Mapping Chromatin Interactions of ZBP1 and ADAR Z-Alpha Domains: A ChIP-Seq Based Comparison
Mapping Chromatin Interactions of ZBP1 and ADAR Z-Alpha Domains: A ChIP-Seq Based Comparison
Hamrick, D.; Sharma, M.; Grow, E. J.
AbstractThe DNA double helix typically exists in the canonical B-form conformation, but this structure often can adopt the unique alternative form known as Z-DNA. In Z-DNA, the DNA helix winds to the left in a zigzag pattern instead of the right-handed B-DNA form. Z-DNA is thought to play a key role in transcription, but it is unclear whether is a positive or negative regulator of RNA polymerase activity. Additionally, several studies have shown how Z-DNA contributes to DNA damage or genome instability.
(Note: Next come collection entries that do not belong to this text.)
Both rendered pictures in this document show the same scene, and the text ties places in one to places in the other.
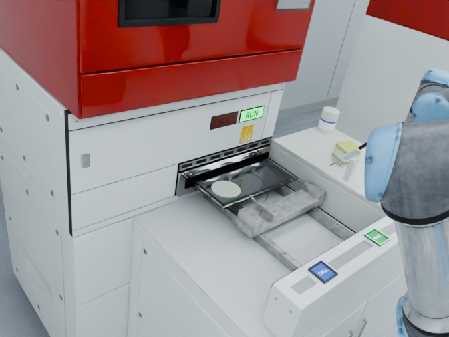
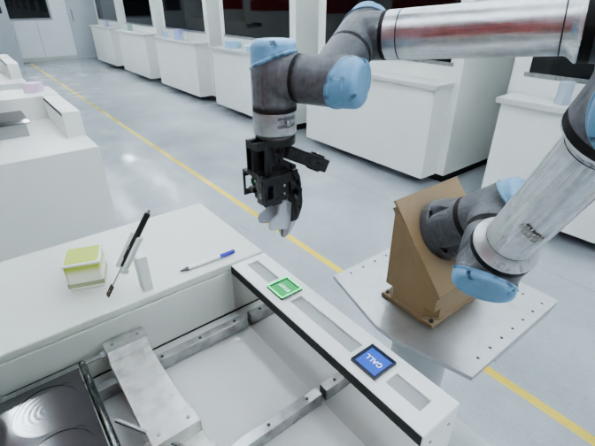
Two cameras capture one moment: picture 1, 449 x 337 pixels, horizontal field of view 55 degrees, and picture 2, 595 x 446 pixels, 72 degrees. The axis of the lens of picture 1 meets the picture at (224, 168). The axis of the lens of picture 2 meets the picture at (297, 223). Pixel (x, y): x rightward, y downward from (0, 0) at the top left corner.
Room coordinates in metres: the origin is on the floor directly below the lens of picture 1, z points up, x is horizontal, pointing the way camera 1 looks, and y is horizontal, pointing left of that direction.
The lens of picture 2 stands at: (0.90, 0.22, 1.52)
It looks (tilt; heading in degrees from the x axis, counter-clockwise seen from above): 29 degrees down; 278
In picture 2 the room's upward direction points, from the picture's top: straight up
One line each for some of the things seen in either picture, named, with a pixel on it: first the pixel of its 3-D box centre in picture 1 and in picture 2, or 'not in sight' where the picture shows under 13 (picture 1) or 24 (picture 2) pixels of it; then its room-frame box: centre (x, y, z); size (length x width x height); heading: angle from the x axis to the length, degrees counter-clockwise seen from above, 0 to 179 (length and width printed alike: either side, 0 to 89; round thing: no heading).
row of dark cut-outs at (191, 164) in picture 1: (228, 152); not in sight; (1.37, 0.00, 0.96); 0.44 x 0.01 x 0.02; 136
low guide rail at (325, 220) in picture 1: (307, 207); (142, 371); (1.30, -0.32, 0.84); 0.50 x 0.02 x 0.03; 46
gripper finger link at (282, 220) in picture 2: not in sight; (281, 221); (1.03, -0.45, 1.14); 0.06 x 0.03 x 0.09; 46
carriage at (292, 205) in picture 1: (281, 210); (159, 409); (1.21, -0.22, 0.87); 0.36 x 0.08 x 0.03; 136
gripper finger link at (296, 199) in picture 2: not in sight; (290, 198); (1.01, -0.46, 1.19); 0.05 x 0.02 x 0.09; 136
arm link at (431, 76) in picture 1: (433, 94); (275, 75); (1.03, -0.46, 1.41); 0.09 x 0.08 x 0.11; 160
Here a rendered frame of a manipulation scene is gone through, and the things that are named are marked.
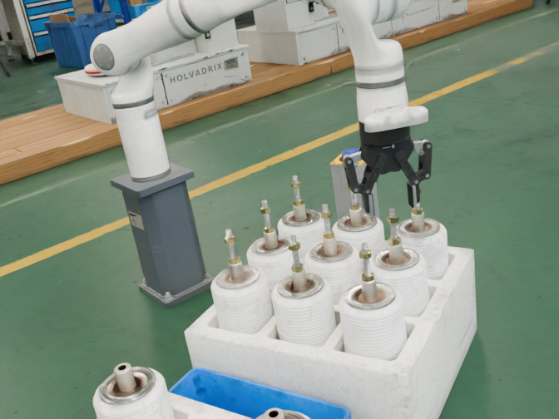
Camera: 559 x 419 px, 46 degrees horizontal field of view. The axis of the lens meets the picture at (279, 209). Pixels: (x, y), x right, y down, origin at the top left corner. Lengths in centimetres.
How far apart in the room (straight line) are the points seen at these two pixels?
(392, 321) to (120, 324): 77
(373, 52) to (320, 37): 282
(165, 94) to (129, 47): 182
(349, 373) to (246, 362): 18
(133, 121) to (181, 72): 179
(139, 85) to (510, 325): 91
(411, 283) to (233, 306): 29
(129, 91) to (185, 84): 180
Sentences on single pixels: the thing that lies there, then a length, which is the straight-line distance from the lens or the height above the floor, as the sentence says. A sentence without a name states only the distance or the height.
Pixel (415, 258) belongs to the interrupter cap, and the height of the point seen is 25.
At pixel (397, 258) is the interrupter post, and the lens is 108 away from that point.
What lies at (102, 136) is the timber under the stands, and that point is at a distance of 300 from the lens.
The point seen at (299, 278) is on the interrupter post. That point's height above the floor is 27.
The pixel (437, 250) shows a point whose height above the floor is 22.
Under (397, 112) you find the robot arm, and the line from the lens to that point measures 93.
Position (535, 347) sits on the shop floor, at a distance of 132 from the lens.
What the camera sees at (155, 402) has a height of 24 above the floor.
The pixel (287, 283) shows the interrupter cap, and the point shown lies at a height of 25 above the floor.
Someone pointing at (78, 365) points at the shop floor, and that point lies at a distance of 148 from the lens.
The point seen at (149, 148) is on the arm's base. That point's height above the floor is 38.
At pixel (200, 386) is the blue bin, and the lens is 116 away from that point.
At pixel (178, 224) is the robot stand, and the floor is 19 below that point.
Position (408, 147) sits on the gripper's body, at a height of 44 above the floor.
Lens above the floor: 77
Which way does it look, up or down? 23 degrees down
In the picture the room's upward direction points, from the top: 9 degrees counter-clockwise
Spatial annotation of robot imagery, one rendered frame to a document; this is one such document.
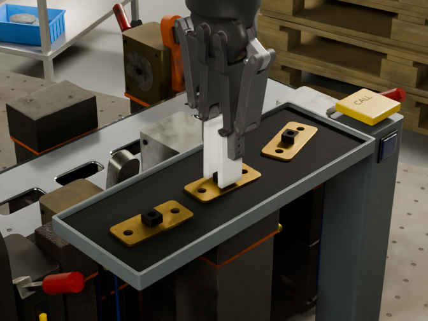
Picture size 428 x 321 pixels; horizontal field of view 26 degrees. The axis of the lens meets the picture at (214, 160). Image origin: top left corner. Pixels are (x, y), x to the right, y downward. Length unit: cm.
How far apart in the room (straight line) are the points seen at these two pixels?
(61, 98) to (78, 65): 253
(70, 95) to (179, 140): 34
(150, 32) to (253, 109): 73
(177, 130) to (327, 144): 22
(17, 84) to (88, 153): 93
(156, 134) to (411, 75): 232
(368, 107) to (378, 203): 14
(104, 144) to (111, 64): 261
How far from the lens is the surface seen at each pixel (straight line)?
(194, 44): 97
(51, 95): 150
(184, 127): 123
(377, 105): 119
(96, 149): 140
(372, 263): 131
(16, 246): 108
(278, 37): 369
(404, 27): 344
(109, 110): 215
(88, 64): 402
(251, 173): 103
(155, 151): 121
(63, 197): 115
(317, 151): 108
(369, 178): 120
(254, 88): 91
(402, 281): 165
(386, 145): 119
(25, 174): 136
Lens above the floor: 171
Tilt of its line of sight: 31 degrees down
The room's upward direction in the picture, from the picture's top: straight up
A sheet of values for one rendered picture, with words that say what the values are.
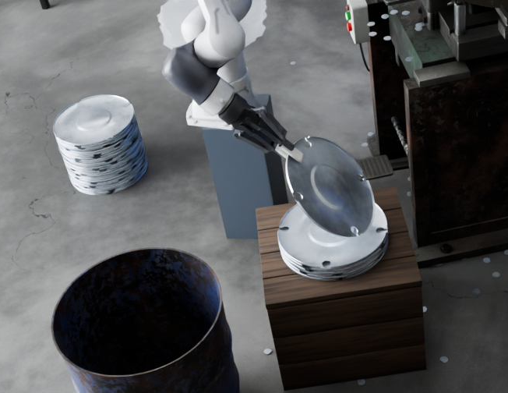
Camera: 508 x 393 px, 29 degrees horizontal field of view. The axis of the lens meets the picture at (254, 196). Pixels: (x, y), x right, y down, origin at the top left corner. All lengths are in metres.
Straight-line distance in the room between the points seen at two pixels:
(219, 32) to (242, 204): 0.90
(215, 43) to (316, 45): 1.78
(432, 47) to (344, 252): 0.65
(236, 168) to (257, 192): 0.11
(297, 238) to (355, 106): 1.20
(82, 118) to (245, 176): 0.75
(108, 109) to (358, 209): 1.29
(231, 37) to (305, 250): 0.60
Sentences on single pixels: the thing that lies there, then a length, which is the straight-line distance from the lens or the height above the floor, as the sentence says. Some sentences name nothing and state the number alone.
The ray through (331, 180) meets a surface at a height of 0.55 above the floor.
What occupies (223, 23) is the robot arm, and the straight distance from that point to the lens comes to 2.34.
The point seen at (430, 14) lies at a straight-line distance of 2.83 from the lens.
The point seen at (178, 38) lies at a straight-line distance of 4.09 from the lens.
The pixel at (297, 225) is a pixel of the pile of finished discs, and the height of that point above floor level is 0.40.
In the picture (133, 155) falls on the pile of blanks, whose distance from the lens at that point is 3.48.
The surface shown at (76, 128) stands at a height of 0.23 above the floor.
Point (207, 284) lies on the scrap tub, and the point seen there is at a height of 0.41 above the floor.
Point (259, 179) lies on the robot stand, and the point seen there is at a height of 0.25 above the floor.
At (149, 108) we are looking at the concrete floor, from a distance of 3.89.
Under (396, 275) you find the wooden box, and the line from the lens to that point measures 2.52.
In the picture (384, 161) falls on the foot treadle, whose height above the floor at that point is 0.16.
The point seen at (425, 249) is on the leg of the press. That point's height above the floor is 0.03.
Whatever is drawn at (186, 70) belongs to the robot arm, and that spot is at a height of 0.91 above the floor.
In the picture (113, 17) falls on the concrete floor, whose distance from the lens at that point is 4.58.
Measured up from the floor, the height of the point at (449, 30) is 0.70.
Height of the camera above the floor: 2.15
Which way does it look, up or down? 40 degrees down
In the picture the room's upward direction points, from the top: 11 degrees counter-clockwise
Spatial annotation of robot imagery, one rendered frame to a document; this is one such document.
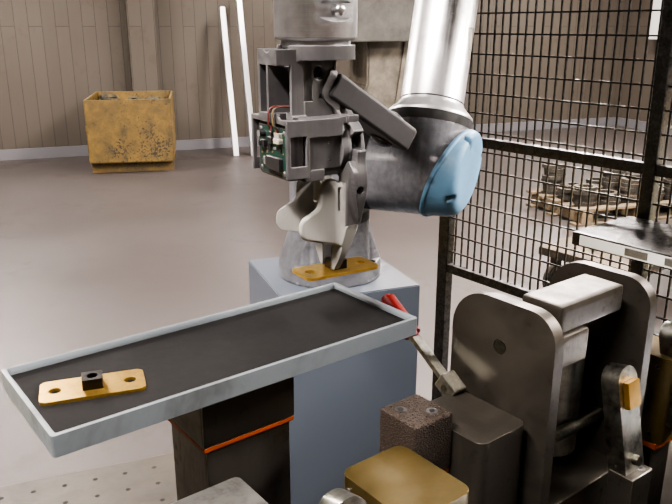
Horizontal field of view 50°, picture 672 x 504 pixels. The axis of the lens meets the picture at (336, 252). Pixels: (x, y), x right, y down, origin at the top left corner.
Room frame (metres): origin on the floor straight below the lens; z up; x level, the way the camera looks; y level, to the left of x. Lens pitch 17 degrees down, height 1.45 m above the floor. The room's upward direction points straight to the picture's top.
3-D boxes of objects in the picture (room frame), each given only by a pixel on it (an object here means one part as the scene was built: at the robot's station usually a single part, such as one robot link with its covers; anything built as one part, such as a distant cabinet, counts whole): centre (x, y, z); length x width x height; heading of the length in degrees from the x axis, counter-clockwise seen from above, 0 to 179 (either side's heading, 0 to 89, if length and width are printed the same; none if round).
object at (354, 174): (0.67, -0.01, 1.31); 0.05 x 0.02 x 0.09; 32
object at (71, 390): (0.55, 0.20, 1.17); 0.08 x 0.04 x 0.01; 110
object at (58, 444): (0.63, 0.10, 1.16); 0.37 x 0.14 x 0.02; 128
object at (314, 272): (0.70, 0.00, 1.22); 0.08 x 0.04 x 0.01; 122
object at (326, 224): (0.66, 0.01, 1.27); 0.06 x 0.03 x 0.09; 122
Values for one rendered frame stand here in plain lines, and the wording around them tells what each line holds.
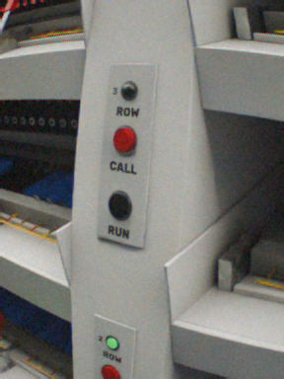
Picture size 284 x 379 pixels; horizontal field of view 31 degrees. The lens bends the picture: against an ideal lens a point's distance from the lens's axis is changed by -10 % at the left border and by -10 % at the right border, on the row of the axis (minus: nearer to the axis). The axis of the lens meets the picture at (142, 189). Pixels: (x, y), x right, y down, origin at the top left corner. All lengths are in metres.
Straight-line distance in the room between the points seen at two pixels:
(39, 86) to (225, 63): 0.18
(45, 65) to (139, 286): 0.19
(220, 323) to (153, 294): 0.05
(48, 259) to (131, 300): 0.11
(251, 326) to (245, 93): 0.15
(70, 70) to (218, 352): 0.24
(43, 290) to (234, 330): 0.18
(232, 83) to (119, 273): 0.15
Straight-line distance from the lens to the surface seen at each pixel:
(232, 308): 0.37
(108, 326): 0.40
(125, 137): 0.36
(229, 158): 0.39
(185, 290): 0.36
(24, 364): 0.61
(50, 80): 0.43
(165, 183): 0.35
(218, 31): 0.36
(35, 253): 0.48
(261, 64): 0.32
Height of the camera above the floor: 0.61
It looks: 9 degrees down
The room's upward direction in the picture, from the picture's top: 4 degrees clockwise
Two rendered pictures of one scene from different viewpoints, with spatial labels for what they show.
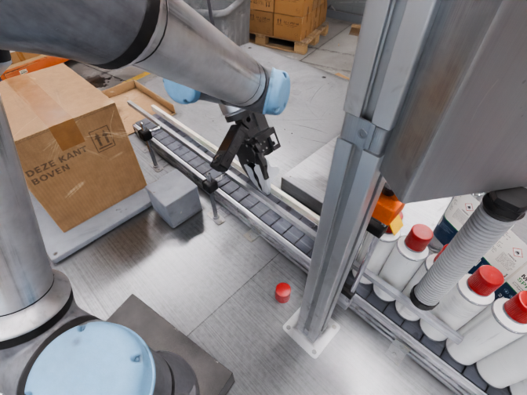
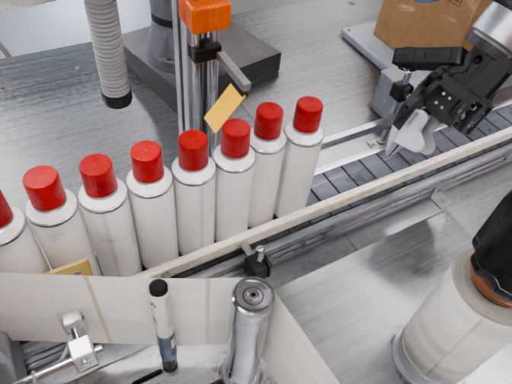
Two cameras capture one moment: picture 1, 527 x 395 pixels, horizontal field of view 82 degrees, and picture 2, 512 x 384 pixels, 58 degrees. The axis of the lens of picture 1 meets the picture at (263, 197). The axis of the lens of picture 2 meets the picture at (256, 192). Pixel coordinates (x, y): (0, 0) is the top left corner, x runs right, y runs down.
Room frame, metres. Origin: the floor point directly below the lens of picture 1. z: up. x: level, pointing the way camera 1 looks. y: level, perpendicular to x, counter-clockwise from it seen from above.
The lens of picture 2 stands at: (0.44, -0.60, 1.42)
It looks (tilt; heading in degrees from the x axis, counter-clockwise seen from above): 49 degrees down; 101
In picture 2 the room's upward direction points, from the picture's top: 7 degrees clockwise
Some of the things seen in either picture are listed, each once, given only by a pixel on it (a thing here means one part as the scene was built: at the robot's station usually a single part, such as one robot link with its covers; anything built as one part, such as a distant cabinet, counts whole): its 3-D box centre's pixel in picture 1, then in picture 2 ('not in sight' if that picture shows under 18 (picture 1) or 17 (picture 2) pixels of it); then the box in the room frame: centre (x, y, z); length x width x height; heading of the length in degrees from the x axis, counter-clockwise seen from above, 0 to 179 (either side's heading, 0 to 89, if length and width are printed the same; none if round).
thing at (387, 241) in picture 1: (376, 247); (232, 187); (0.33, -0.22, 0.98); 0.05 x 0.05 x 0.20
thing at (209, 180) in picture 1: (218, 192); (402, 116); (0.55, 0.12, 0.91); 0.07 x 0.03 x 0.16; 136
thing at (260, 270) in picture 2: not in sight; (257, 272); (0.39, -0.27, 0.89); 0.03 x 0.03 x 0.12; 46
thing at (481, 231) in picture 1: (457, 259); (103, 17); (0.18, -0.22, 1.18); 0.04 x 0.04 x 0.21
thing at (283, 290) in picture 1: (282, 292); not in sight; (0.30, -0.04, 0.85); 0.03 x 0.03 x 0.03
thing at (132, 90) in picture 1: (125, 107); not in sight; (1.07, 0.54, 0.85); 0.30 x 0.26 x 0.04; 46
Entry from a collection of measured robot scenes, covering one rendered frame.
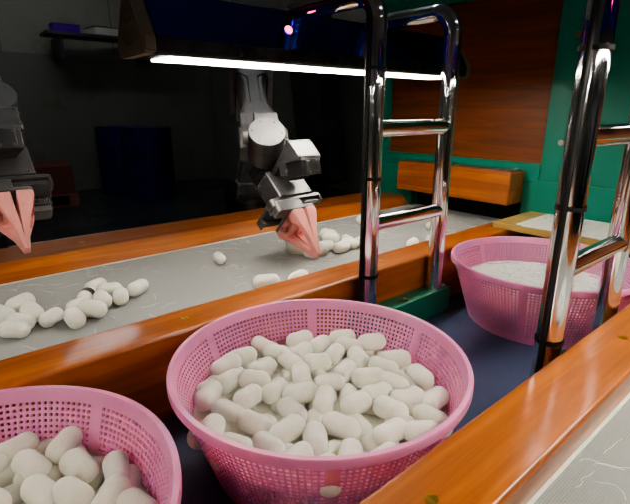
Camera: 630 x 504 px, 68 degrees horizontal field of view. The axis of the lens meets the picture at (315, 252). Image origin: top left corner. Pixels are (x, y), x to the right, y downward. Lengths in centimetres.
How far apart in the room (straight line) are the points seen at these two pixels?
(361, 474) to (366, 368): 14
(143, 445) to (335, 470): 14
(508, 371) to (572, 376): 18
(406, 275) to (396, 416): 35
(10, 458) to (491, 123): 103
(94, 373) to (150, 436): 13
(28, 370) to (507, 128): 98
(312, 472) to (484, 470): 11
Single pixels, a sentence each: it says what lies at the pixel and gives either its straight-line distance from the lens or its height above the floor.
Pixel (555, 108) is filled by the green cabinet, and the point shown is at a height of 99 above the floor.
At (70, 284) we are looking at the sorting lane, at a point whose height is 74.
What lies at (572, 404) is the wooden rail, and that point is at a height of 77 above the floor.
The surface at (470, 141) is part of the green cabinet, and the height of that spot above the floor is 91.
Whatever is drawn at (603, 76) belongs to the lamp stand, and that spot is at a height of 101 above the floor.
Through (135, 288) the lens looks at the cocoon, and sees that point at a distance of 67.
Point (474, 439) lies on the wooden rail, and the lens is 36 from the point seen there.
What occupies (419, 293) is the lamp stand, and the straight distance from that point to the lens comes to 73.
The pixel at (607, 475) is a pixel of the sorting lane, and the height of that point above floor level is 74.
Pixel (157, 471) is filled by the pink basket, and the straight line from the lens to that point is 37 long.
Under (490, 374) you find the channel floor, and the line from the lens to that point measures 62.
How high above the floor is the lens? 98
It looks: 17 degrees down
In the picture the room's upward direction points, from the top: straight up
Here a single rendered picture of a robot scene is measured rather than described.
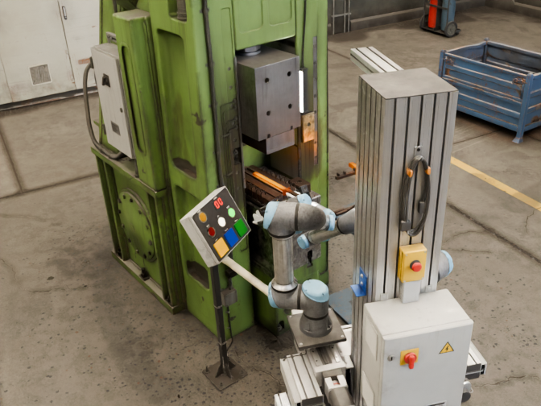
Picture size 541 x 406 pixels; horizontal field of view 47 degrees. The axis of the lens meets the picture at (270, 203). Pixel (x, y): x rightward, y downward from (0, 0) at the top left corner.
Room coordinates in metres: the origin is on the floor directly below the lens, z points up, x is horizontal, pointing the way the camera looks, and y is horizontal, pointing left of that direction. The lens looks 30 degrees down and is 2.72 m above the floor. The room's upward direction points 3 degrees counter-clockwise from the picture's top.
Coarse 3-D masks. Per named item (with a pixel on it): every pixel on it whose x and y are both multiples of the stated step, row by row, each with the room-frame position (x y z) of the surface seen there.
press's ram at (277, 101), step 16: (272, 48) 3.37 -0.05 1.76; (240, 64) 3.13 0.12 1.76; (256, 64) 3.09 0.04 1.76; (272, 64) 3.10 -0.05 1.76; (288, 64) 3.17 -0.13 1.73; (240, 80) 3.14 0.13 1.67; (256, 80) 3.04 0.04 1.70; (272, 80) 3.10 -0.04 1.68; (288, 80) 3.16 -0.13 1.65; (240, 96) 3.15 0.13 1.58; (256, 96) 3.03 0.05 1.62; (272, 96) 3.10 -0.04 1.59; (288, 96) 3.16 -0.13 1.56; (256, 112) 3.04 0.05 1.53; (272, 112) 3.09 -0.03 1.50; (288, 112) 3.16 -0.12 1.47; (256, 128) 3.04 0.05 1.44; (272, 128) 3.09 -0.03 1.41; (288, 128) 3.16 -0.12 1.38
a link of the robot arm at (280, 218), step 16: (272, 208) 2.16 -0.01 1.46; (288, 208) 2.15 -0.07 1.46; (272, 224) 2.13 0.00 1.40; (288, 224) 2.12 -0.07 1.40; (272, 240) 2.18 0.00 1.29; (288, 240) 2.15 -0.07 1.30; (288, 256) 2.15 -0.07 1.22; (288, 272) 2.15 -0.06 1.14; (272, 288) 2.17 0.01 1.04; (288, 288) 2.14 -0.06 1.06; (272, 304) 2.15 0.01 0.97; (288, 304) 2.13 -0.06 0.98
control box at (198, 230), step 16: (224, 192) 2.82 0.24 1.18; (208, 208) 2.68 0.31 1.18; (224, 208) 2.75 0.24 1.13; (192, 224) 2.56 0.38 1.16; (208, 224) 2.61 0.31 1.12; (192, 240) 2.56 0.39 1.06; (208, 240) 2.54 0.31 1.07; (224, 240) 2.61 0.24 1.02; (240, 240) 2.69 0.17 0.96; (208, 256) 2.52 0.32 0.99; (224, 256) 2.55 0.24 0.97
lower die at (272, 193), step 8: (256, 168) 3.46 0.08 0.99; (248, 176) 3.36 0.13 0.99; (256, 176) 3.33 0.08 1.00; (272, 176) 3.34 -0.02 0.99; (248, 184) 3.27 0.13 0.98; (256, 184) 3.25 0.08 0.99; (264, 184) 3.24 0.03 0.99; (288, 184) 3.22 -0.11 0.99; (248, 192) 3.22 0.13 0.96; (272, 192) 3.15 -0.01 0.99; (280, 192) 3.13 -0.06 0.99; (264, 200) 3.10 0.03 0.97; (272, 200) 3.08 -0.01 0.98; (280, 200) 3.11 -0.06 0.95
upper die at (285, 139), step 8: (248, 136) 3.19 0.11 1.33; (272, 136) 3.09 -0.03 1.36; (280, 136) 3.12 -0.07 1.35; (288, 136) 3.16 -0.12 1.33; (248, 144) 3.20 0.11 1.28; (256, 144) 3.14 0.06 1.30; (264, 144) 3.08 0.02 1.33; (272, 144) 3.09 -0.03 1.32; (280, 144) 3.12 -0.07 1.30; (288, 144) 3.16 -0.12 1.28; (264, 152) 3.08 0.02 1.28; (272, 152) 3.09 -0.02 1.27
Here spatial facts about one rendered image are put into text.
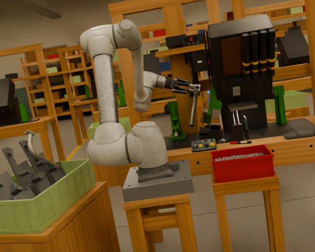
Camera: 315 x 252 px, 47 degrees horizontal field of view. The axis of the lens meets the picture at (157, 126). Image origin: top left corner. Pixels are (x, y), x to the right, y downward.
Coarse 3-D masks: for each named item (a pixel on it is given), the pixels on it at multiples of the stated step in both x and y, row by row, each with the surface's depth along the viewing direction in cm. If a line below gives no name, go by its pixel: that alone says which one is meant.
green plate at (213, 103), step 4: (212, 84) 232; (212, 88) 232; (212, 92) 233; (212, 96) 235; (212, 100) 235; (216, 100) 235; (212, 104) 236; (216, 104) 235; (220, 104) 235; (208, 108) 240; (212, 108) 236; (216, 108) 236; (220, 108) 236
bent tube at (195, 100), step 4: (196, 84) 246; (196, 88) 248; (196, 96) 251; (196, 100) 253; (192, 104) 253; (192, 108) 251; (192, 112) 249; (192, 116) 247; (192, 120) 245; (192, 124) 243
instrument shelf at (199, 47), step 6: (282, 30) 244; (276, 36) 246; (174, 48) 255; (180, 48) 254; (186, 48) 254; (192, 48) 253; (198, 48) 253; (204, 48) 253; (156, 54) 257; (162, 54) 257; (168, 54) 256
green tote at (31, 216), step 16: (80, 160) 223; (64, 176) 192; (80, 176) 208; (48, 192) 176; (64, 192) 190; (80, 192) 206; (0, 208) 170; (16, 208) 168; (32, 208) 165; (48, 208) 175; (64, 208) 188; (0, 224) 172; (16, 224) 170; (32, 224) 167; (48, 224) 174
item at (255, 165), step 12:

However, the precise role of Z-DNA in the genome remains unclear. To address this question, we mapped Z-DNA using a ChIP-Seq assay with two Z-DNA biosensors: Zaa-Zbp1, comprised of a dimerized Z-alpha Z-DNA binding domains from Z-DNA binding protein 1 (Zbp1), and Zaa-Adar1, comprised of dimerized Z-alpha domains from Adenosine deaminase acting on RNA 1 (Adar1). We found that these Zaa probes possessed similar binding profiles when analyzed with motif analysis, but gene ontology analysis revealed that these Z-alpha domains bound to heterogeneous genes, with Zaa-Zbp1 most strongly binding to genes in the RHOQ-GTPase pathway and Zaa-Adar1 binding to genes involved in the M phase of the cell cycle.